* **Work item**
Only one stretch of the records below should be repeated. It starts with the line containing "thing at (286, 194), step" and goes on through the line containing "chips at (234, 301), step", exactly as written.

* **Information**
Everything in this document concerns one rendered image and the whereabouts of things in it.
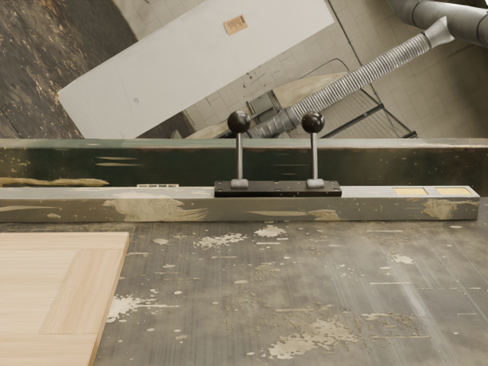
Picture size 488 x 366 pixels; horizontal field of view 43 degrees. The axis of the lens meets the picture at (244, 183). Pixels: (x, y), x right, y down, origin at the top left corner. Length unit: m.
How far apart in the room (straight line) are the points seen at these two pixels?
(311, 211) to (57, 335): 0.46
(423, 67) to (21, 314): 9.02
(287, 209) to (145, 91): 3.81
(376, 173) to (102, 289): 0.66
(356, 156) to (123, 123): 3.70
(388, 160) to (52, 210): 0.63
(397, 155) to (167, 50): 3.56
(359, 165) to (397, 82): 8.28
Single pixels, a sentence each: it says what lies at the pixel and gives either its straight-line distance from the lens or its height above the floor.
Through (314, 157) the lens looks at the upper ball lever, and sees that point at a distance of 1.00.
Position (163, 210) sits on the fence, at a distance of 0.97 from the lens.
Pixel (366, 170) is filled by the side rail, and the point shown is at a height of 1.59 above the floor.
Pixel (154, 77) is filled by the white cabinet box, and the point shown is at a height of 0.71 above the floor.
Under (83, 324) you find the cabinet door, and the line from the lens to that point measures 0.70.
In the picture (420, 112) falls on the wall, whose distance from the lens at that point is 9.68.
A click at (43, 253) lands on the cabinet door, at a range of 0.88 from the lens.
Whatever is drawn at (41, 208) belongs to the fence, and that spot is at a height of 1.12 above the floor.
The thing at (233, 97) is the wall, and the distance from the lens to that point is 9.19.
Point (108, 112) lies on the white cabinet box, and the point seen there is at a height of 0.27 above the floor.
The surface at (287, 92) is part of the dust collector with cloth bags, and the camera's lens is 6.82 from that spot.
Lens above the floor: 1.54
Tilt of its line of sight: 8 degrees down
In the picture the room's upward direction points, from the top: 61 degrees clockwise
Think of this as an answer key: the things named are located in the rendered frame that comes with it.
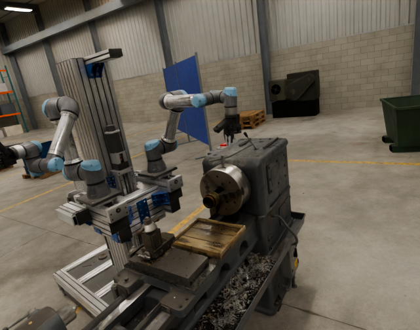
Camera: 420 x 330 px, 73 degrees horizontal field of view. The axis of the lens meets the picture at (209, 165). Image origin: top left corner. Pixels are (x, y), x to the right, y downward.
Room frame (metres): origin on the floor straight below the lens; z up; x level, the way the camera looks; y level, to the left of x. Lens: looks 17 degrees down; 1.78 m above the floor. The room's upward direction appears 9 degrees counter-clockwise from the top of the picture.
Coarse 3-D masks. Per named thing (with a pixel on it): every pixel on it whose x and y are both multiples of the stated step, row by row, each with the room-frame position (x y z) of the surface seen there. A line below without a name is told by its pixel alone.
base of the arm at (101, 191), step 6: (90, 186) 1.71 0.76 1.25; (96, 186) 1.71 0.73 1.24; (102, 186) 1.72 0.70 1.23; (108, 186) 1.78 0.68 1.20; (90, 192) 1.70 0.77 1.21; (96, 192) 1.70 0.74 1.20; (102, 192) 1.70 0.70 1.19; (108, 192) 1.73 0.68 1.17; (90, 198) 1.69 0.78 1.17; (96, 198) 1.69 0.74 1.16
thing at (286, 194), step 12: (288, 192) 2.09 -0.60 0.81; (276, 204) 1.84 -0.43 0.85; (288, 204) 2.06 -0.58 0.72; (240, 216) 1.76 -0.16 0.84; (264, 216) 1.67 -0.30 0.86; (288, 216) 2.06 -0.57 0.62; (264, 228) 1.68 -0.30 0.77; (276, 228) 1.84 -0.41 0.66; (264, 240) 1.68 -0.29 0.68; (276, 240) 1.81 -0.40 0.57; (252, 252) 1.73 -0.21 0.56; (264, 252) 1.68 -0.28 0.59; (276, 276) 1.82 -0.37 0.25; (276, 288) 1.79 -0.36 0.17; (264, 300) 1.73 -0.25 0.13; (276, 300) 1.82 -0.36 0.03; (264, 312) 1.72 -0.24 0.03; (276, 312) 1.71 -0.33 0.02
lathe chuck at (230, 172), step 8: (216, 168) 1.69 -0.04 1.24; (232, 168) 1.69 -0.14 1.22; (216, 176) 1.67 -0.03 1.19; (224, 176) 1.63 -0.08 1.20; (232, 176) 1.61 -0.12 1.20; (240, 176) 1.65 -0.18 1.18; (200, 184) 1.74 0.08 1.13; (216, 184) 1.67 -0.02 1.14; (224, 184) 1.64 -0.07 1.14; (232, 184) 1.61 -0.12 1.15; (240, 184) 1.60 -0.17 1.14; (200, 192) 1.75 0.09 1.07; (248, 192) 1.64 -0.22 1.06; (224, 200) 1.65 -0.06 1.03; (232, 200) 1.62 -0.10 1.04; (240, 200) 1.58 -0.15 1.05; (224, 208) 1.65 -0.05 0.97; (232, 208) 1.62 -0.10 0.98
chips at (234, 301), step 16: (256, 256) 1.69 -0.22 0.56; (240, 272) 1.54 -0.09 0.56; (256, 272) 1.47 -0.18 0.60; (224, 288) 1.42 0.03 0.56; (240, 288) 1.36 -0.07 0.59; (256, 288) 1.37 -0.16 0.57; (224, 304) 1.28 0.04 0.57; (240, 304) 1.26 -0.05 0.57; (208, 320) 1.22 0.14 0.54; (224, 320) 1.17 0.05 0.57
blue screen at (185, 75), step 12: (192, 60) 6.88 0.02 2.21; (168, 72) 9.59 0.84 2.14; (180, 72) 8.11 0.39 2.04; (192, 72) 7.03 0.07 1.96; (168, 84) 9.94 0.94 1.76; (180, 84) 8.35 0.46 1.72; (192, 84) 7.19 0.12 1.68; (192, 108) 7.54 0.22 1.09; (204, 108) 6.56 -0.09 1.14; (180, 120) 9.15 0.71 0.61; (192, 120) 7.74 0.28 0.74; (204, 120) 6.65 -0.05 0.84; (180, 132) 10.50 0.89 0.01; (192, 132) 7.95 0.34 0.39; (204, 132) 6.79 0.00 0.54; (180, 144) 8.41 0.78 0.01; (204, 156) 6.50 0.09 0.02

* **Your response**
thing at (286, 194), step 12: (288, 192) 2.09 -0.60 0.81; (276, 204) 1.84 -0.43 0.85; (288, 204) 2.06 -0.58 0.72; (240, 216) 1.76 -0.16 0.84; (264, 216) 1.67 -0.30 0.86; (288, 216) 2.06 -0.57 0.62; (264, 228) 1.68 -0.30 0.77; (276, 228) 1.84 -0.41 0.66; (264, 240) 1.68 -0.29 0.68; (276, 240) 1.81 -0.40 0.57; (252, 252) 1.73 -0.21 0.56; (264, 252) 1.68 -0.28 0.59; (276, 276) 1.82 -0.37 0.25; (276, 288) 1.79 -0.36 0.17; (264, 300) 1.73 -0.25 0.13; (276, 300) 1.82 -0.36 0.03; (264, 312) 1.72 -0.24 0.03; (276, 312) 1.71 -0.33 0.02
lathe chuck at (230, 172), step 8: (216, 168) 1.69 -0.04 1.24; (232, 168) 1.69 -0.14 1.22; (216, 176) 1.67 -0.03 1.19; (224, 176) 1.63 -0.08 1.20; (232, 176) 1.61 -0.12 1.20; (240, 176) 1.65 -0.18 1.18; (200, 184) 1.74 0.08 1.13; (216, 184) 1.67 -0.02 1.14; (224, 184) 1.64 -0.07 1.14; (232, 184) 1.61 -0.12 1.15; (240, 184) 1.60 -0.17 1.14; (200, 192) 1.75 0.09 1.07; (248, 192) 1.64 -0.22 1.06; (224, 200) 1.65 -0.06 1.03; (232, 200) 1.62 -0.10 1.04; (240, 200) 1.58 -0.15 1.05; (224, 208) 1.65 -0.05 0.97; (232, 208) 1.62 -0.10 0.98
chips at (234, 301), step 16: (256, 256) 1.69 -0.22 0.56; (240, 272) 1.54 -0.09 0.56; (256, 272) 1.47 -0.18 0.60; (224, 288) 1.42 0.03 0.56; (240, 288) 1.36 -0.07 0.59; (256, 288) 1.37 -0.16 0.57; (224, 304) 1.28 0.04 0.57; (240, 304) 1.26 -0.05 0.57; (208, 320) 1.22 0.14 0.54; (224, 320) 1.17 0.05 0.57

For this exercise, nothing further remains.